What you will do: In the material below, please retype the lines from the very first through the one with "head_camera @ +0", exactly and without pictures.

====

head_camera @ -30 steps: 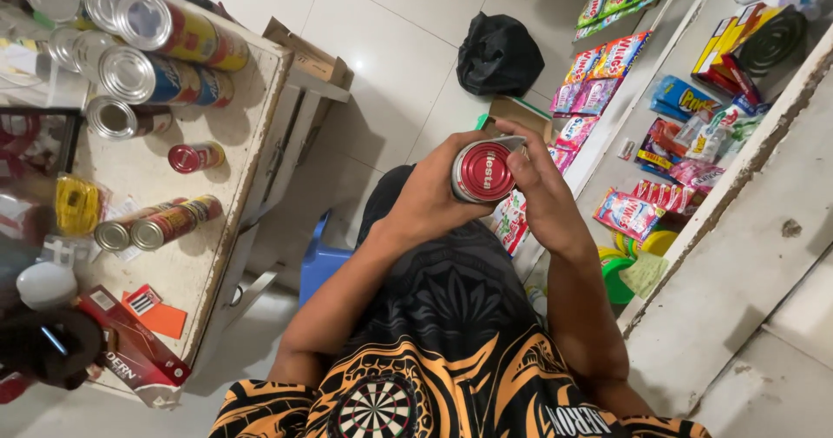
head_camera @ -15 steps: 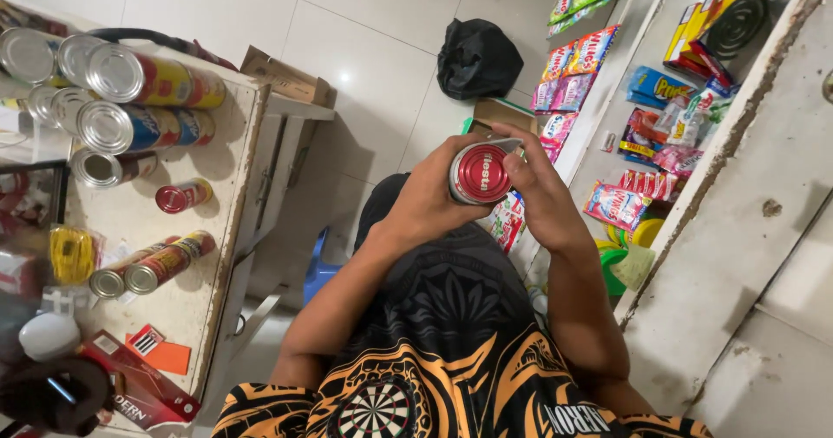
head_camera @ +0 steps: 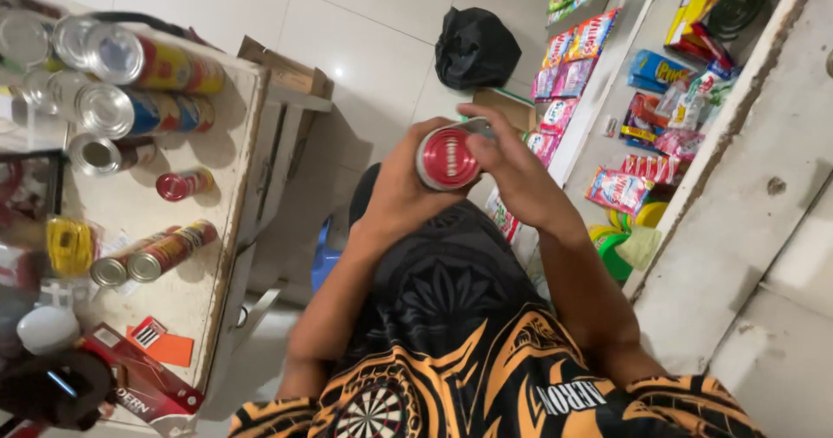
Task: Wiping canned food containers with a cloth and placing them on a shelf in a store.
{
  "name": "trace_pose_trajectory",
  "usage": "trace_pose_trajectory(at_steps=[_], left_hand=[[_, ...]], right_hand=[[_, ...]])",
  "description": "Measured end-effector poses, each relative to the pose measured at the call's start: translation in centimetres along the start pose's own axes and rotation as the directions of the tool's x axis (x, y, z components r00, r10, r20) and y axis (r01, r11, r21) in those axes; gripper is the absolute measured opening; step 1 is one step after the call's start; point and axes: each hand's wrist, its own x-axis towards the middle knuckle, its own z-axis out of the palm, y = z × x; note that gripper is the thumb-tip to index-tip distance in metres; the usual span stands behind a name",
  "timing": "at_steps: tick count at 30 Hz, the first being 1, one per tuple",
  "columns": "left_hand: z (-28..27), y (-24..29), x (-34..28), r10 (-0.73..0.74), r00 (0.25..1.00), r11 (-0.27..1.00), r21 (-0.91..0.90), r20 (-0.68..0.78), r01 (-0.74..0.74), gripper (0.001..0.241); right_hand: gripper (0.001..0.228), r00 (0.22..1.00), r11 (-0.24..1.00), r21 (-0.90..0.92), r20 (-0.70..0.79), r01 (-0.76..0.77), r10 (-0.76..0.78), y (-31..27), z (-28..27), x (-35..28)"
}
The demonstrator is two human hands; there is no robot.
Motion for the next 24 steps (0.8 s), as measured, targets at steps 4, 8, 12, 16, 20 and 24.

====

Exercise solution:
head_camera @ -30 steps: 
head_camera @ -15 steps: 
head_camera @ +0 steps: 

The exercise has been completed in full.